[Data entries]
*** Begin section ***

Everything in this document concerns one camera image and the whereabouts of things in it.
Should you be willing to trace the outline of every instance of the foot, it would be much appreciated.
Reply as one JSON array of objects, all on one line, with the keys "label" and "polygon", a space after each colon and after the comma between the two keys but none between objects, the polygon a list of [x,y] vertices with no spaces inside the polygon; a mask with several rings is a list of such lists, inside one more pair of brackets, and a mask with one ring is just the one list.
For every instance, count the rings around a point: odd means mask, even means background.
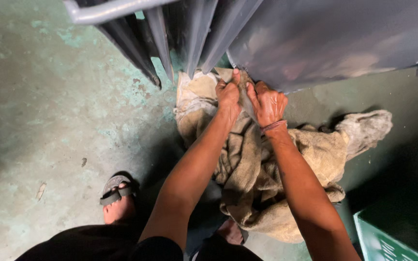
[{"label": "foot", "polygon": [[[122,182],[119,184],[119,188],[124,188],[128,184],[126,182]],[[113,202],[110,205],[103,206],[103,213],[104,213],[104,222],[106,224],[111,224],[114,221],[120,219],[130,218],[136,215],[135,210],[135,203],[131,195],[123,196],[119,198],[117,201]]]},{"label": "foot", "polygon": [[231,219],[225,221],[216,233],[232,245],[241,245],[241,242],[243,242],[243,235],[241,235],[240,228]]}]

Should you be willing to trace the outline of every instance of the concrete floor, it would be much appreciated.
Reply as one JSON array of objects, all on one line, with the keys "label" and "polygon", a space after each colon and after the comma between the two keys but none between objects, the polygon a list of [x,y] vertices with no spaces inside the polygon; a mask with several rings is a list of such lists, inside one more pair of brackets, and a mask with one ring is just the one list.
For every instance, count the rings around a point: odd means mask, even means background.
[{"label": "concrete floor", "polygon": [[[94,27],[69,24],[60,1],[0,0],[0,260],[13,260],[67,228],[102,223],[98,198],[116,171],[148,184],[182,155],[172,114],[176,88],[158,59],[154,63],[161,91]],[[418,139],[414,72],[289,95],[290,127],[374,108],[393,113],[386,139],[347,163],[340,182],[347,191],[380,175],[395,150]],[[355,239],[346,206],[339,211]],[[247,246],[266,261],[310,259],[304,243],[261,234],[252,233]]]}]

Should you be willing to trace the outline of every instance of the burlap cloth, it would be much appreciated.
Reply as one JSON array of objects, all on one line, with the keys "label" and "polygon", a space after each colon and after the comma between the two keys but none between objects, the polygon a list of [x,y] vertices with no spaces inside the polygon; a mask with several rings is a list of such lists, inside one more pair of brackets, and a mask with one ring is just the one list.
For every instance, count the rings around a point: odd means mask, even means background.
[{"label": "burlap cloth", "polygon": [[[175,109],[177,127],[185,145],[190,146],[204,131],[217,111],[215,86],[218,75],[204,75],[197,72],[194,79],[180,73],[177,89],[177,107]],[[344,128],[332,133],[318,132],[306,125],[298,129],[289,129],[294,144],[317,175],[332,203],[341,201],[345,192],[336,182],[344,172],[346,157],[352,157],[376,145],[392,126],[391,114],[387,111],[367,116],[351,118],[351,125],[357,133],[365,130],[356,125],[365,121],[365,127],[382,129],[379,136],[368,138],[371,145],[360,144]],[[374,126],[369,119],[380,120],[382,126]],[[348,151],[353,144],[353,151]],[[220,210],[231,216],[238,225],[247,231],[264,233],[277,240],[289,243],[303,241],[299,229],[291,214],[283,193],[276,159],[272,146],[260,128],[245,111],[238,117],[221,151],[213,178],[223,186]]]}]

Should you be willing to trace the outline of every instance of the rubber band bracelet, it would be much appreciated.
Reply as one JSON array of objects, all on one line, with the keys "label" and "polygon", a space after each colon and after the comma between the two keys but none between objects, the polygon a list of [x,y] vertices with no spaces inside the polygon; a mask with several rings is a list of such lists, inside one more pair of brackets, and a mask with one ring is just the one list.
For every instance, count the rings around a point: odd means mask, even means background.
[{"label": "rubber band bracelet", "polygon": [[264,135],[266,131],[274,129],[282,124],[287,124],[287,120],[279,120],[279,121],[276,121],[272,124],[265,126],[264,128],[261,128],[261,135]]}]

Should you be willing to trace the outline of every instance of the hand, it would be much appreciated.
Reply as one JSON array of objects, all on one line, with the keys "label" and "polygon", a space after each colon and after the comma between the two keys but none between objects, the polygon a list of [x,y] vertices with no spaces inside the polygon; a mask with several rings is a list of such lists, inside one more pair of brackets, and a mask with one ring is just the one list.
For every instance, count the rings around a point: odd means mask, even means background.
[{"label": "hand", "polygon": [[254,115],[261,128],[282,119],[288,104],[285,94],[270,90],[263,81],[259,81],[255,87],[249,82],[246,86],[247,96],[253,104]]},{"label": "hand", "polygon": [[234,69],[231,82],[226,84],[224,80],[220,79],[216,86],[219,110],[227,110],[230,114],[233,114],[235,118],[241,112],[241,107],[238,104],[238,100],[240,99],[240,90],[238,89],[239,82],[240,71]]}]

*** End section ***
*** Begin section ***

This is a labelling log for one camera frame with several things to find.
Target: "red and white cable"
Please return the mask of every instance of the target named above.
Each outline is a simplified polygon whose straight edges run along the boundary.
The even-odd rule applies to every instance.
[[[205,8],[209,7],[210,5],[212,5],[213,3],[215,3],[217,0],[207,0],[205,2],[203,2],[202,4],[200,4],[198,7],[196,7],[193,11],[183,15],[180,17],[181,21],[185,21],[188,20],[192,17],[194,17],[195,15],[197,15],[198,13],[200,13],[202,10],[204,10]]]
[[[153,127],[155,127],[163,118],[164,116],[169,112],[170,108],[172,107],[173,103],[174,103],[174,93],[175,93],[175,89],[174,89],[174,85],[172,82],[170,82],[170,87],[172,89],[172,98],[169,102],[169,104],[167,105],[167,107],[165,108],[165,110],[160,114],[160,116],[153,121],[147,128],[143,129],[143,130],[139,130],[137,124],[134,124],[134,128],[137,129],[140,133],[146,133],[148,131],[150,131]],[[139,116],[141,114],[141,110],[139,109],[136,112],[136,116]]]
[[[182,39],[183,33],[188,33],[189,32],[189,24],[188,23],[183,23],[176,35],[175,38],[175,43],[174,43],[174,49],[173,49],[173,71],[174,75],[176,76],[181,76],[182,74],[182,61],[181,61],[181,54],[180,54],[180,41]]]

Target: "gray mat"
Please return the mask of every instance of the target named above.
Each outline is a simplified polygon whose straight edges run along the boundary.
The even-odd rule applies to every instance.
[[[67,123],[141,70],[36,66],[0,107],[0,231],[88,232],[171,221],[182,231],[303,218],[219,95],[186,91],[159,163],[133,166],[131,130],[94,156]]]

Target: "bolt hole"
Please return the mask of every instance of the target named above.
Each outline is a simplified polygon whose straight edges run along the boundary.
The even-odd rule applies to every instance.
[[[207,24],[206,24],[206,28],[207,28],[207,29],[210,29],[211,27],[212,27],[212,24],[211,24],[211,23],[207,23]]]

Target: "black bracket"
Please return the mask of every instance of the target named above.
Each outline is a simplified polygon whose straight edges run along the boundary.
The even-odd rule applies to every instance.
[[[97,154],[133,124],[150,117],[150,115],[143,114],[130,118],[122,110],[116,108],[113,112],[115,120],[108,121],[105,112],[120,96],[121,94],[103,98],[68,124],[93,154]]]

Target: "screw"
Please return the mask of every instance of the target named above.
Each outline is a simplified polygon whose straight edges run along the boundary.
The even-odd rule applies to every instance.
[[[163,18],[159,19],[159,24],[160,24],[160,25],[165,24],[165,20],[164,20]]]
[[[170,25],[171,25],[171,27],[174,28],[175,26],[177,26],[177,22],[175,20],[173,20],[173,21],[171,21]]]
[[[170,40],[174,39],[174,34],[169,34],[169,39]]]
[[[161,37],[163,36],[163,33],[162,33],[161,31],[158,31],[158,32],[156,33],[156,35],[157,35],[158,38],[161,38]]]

*** End section ***

> **WHAT TO DO**
Where a line in the records above contains the string "much", copy that line.

> **ANSWER SPACE**
Should you be willing to trace the outline of every instance of the foot, it would be much appreciated.
Should you be willing to trace the outline of every instance of the concrete floor, it would be much appreciated.
Should you be willing to trace the outline of every instance of the burlap cloth, it would be much appreciated.
Should you be willing to trace the outline of every instance of the rubber band bracelet, it would be much appreciated.
Should you be willing to trace the outline of every instance of the hand, it would be much appreciated.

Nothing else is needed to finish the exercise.